Instructions to follow >>
How do the records below read from their first line through the line containing "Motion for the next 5"? Write those lines out exactly.

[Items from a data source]
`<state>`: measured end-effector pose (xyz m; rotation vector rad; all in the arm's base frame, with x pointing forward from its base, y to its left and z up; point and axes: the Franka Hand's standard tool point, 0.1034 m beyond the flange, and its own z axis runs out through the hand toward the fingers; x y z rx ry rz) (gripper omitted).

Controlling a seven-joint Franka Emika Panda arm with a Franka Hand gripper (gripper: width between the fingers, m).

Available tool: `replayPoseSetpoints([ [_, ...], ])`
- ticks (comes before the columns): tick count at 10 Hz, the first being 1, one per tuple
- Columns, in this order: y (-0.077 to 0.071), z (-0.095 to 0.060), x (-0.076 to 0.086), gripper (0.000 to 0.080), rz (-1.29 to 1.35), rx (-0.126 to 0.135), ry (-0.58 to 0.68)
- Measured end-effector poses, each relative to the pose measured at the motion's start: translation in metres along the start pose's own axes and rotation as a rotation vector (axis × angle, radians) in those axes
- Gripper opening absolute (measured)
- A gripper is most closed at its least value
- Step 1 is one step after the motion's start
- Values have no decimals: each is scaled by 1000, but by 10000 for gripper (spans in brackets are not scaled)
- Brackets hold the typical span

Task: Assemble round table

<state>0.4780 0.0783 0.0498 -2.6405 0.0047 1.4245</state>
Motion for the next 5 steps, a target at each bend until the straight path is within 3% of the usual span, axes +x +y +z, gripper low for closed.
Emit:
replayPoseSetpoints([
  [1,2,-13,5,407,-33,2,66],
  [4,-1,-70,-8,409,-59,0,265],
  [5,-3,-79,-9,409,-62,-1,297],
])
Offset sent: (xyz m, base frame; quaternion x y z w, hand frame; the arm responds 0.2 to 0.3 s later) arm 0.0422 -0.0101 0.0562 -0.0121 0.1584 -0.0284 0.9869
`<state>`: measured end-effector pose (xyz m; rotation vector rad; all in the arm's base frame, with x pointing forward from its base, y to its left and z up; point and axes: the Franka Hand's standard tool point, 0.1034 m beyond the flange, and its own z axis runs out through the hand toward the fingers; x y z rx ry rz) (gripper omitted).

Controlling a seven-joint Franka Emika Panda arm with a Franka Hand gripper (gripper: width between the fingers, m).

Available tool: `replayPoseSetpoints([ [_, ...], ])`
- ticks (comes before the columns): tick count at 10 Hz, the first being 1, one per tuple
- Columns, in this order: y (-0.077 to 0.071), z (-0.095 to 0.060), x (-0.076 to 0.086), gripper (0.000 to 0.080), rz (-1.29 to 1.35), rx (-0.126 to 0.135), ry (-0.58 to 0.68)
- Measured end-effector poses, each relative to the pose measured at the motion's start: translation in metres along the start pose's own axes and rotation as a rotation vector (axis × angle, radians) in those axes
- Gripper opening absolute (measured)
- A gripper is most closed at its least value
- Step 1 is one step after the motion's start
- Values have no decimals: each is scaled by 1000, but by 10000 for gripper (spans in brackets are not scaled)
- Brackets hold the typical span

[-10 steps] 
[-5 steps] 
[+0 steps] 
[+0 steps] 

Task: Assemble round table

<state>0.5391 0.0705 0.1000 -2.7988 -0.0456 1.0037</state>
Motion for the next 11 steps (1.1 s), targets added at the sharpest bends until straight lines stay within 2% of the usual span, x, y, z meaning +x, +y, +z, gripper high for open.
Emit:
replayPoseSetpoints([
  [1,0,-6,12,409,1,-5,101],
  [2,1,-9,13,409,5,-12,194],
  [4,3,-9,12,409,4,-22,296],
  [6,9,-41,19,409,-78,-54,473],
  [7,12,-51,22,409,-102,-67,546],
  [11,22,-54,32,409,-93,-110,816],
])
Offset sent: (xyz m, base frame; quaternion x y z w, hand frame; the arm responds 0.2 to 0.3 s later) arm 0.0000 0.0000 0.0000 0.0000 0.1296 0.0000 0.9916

Task solution >>
`<state>`: measured end-effector pose (xyz m; rotation vector rad; all in the arm's base frame, with x pointing forward from its base, y to its left and z up; point and axes: the Franka Hand's standard tool point, 0.1034 m beyond the flange, and its own z axis runs out through the hand toward the fingers; x y z rx ry rz) (gripper omitted).

Controlling a seven-joint Franka Emika Panda arm with a Franka Hand gripper (gripper: width between the fingers, m).

Available tool: `replayPoseSetpoints([ [_, ...], ])`
- ticks (comes before the columns): tick count at 10 Hz, the first being 1, one per tuple
- Columns, in this order: y (-0.077 to 0.071), z (-0.095 to 0.060), x (-0.076 to 0.086), gripper (0.000 to 0.080), rz (-1.29 to 1.35), rx (-0.126 to 0.135), ry (-0.58 to 0.68)
- Measured end-effector poses, each relative to the pose measured at the motion's start: translation in metres along the start pose's own axes and rotation as a rotation vector (axis × angle, radians) in those axes
- Gripper opening absolute (measured)
- A gripper is most closed at its least value
- Step 1 is one step after the motion's start
- Values have no decimals: each is scaled by 1000, but by 10000 for gripper (spans in brackets are not scaled)
- Brackets hold the typical span

Task: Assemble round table

<state>0.4780 0.0783 0.0498 -2.6405 0.0047 1.4245</state>
Motion for the next 5 steps, a target at each bend until the straight path is within 3% of the usual span, axes +x +y +z, gripper low for closed.

Nothing else is needed to complete the exercise.